Price rise is being driven by investors adding the metal to long-term portfolios
The writer is Allianz’s chief economic adviser and president-elect of Queens’ College, University of Cambridge
Until recently, the rapid rise in the price of gold had more to do with opportunistic financial trading than any larger structural investment theme, let alone a drop in physical supply or an increase in industrial use.
Now, the metal is seen to offer something for everyone. That is yet another unintended result in a lengthening list of the exceptional involvement of central banks in the functioning of markets. Their expanded interventions to counteract the effects of the pandemic have pleased many now but will create problems for the central banks and the economy at large, if a sharp and lasting economic recovery continues to elude us.
After rising 17 per cent in the first half of the year, gold prices surged to record highs before retreating on Tuesday to just below $2,000. In the process, investors went from treating gold as a short-term momentum trade to seeing it more as a legitimate standalone option in long-term portfolios. You need only look at real yields on government bonds after adjusting for inflation to see why so many investors are buying gold as a long-term option.
Contrary to what most textbooks would suggest, the recent drop in nominal yields has coincided with a rise in inflationary expectations. This makes gold a more attractive substitute for government bonds in two ways. Investors who opt for gold forgo less income than they would if bond yields were higher. They also hedge against what would be a dramatic loss in the value of those bonds, should central banks stop trying to keep interest rates low by flooring official rates and buying massive amounts of market securities.
Gold is also proving compelling for other reasons, collecting quite an unlikely cast of backers in addition to the usual bugs who worry about currency debasement and geopolitical shocks. Some believe it will protect investors against further depreciation of the US dollar; others want it as a hedge against a global economic depression and a collapse in stock markets that, already, are stunningly decoupled from corporate and economic realities. Today’s gold camp even manages to attract those looking to protect against competing outcomes: deflation and inflation.
Gold is not the only asset to have developed this multiple and seemingly bipolar personality.
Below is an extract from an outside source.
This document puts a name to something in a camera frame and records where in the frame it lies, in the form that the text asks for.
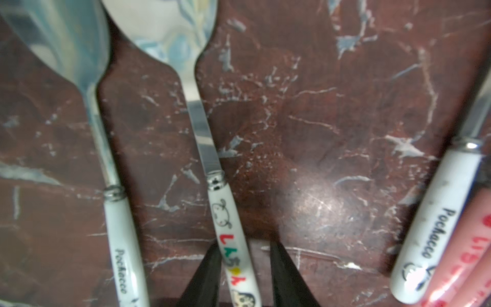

Big Tech stocks have also been seen as offering everything to everybody. They promise growth based on the shift from physical to virtual activities in the pandemic, but also downside protection because they have massive cash holdings, low debt and positive cash-flow generation. The collapse in nominal yields on government and safe corporate bonds is also leading some investors to ask whether non-investment grade “junk” bonds can be a safe place to park their money.
Underpinning these contradictory developments is investor faith that central banks will protect them from big losses by continuing to intervene whenever markets slide. Gold is evolving into a “must-have” asset. That drives the price upwards as the pool of potential buyers shifts from a small group of quirky bugs to the much larger pool of investors seeking risk mitigation. Like many sudden structural shifts, it is likely to involve an initial price overshoot.
Think of this as part of a broader shifting baseline. Investors are treating an ever growing number of traditionally risky assets as low risk, or even hedges against risk. In the short term, this pushes prices higher, reinforcing the attitude change and lulling politicians and central bankers into believing that the market cycle has been conquered. But they are likely to prove as wrong as those who, before the 2008 financial crisis, erroneously believed they had vanquished the business cycle.